■ **Task statement**
Among the lines below, a stretch begins at the one with "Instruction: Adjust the" and ends at the one with "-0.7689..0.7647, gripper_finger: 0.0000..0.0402". Repeat that stretch exactly, ends included.

==*==

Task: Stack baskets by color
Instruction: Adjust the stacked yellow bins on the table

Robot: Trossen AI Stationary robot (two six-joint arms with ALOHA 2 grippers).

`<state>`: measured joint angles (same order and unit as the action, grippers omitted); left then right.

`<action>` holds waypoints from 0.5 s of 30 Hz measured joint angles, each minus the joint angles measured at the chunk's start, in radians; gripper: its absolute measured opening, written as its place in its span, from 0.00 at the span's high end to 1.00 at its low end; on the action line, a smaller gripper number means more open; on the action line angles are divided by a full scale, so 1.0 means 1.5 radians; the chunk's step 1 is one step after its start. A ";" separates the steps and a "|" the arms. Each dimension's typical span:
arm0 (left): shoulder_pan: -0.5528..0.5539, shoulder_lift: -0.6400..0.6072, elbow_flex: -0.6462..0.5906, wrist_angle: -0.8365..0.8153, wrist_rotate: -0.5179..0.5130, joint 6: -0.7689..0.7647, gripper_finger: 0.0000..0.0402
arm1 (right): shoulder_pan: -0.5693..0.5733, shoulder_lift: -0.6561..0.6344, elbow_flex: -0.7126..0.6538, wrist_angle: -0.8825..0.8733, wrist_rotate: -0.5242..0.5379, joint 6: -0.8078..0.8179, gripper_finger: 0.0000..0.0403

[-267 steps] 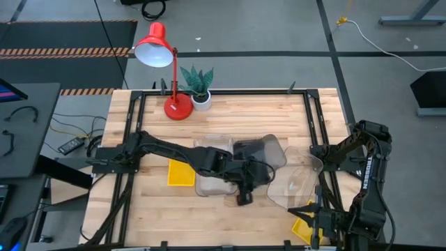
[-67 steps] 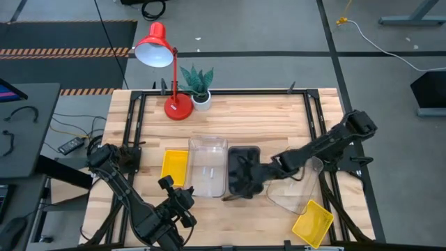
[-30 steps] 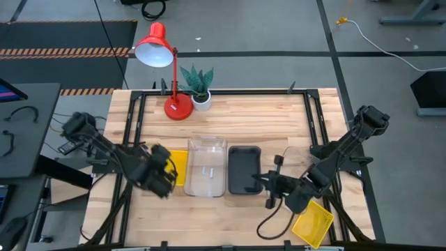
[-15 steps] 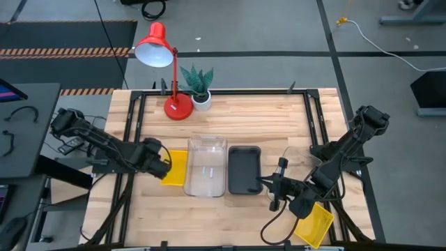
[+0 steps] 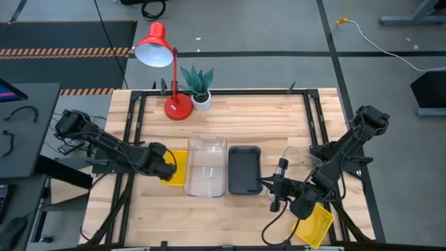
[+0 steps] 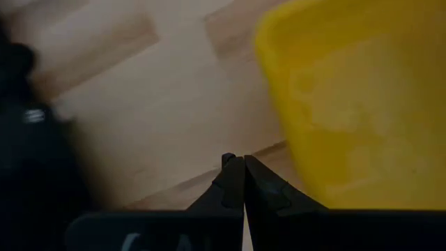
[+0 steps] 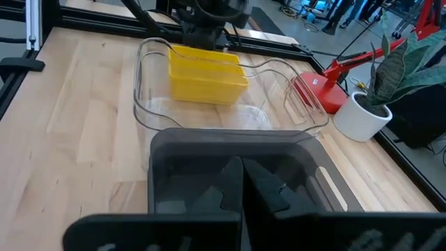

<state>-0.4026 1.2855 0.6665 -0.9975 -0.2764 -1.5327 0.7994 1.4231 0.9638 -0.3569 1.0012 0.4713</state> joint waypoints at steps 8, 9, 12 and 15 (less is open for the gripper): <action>0.002 0.017 -0.001 0.169 -0.033 0.059 0.99 | 0.000 0.000 0.000 0.000 0.000 0.000 0.99; 0.002 0.017 -0.001 0.179 -0.040 0.060 0.99 | 0.000 0.000 0.000 -0.002 -0.001 -0.001 0.99; 0.002 0.017 -0.001 0.205 -0.058 0.074 0.99 | 0.000 0.000 0.000 -0.003 0.000 -0.001 0.99; 0.002 0.017 -0.001 0.213 -0.082 0.074 0.99 | 0.000 0.000 0.000 -0.006 0.000 -0.002 0.99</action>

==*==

■ **Answer below**
Instruction: Adjust the stacked yellow bins on the table

Robot: Trossen AI Stationary robot (two six-joint arms with ALOHA 2 grippers).

`<state>`: measured joint angles (same order and unit as the action, grippers omitted); left then right.

`<action>` holds waypoints from 0.5 s of 30 Hz measured joint angles, each minus the joint angles measured at the chunk's start, in radians; gripper: its absolute measured opening, written as its place in its span, from 0.00 at the span's high end to 1.00 at its low end; on the action line, a smaller gripper number means more open; on the action line angles are divided by a full scale, so 1.0 means 1.5 radians; the chunk's step 1 is one step after its start. A ";" separates the steps and a "|" the arms. Each dimension's typical span:
arm0 (left): shoulder_pan: -0.5528..0.5539, shoulder_lift: -0.6400..0.6072, elbow_flex: -0.6462..0.5906, wrist_angle: -0.8365..0.8153, wrist_rotate: -0.5179..0.5130, joint 6: -0.7689..0.7647, gripper_finger: 0.0000..0.0402

That finishes the output for this exercise.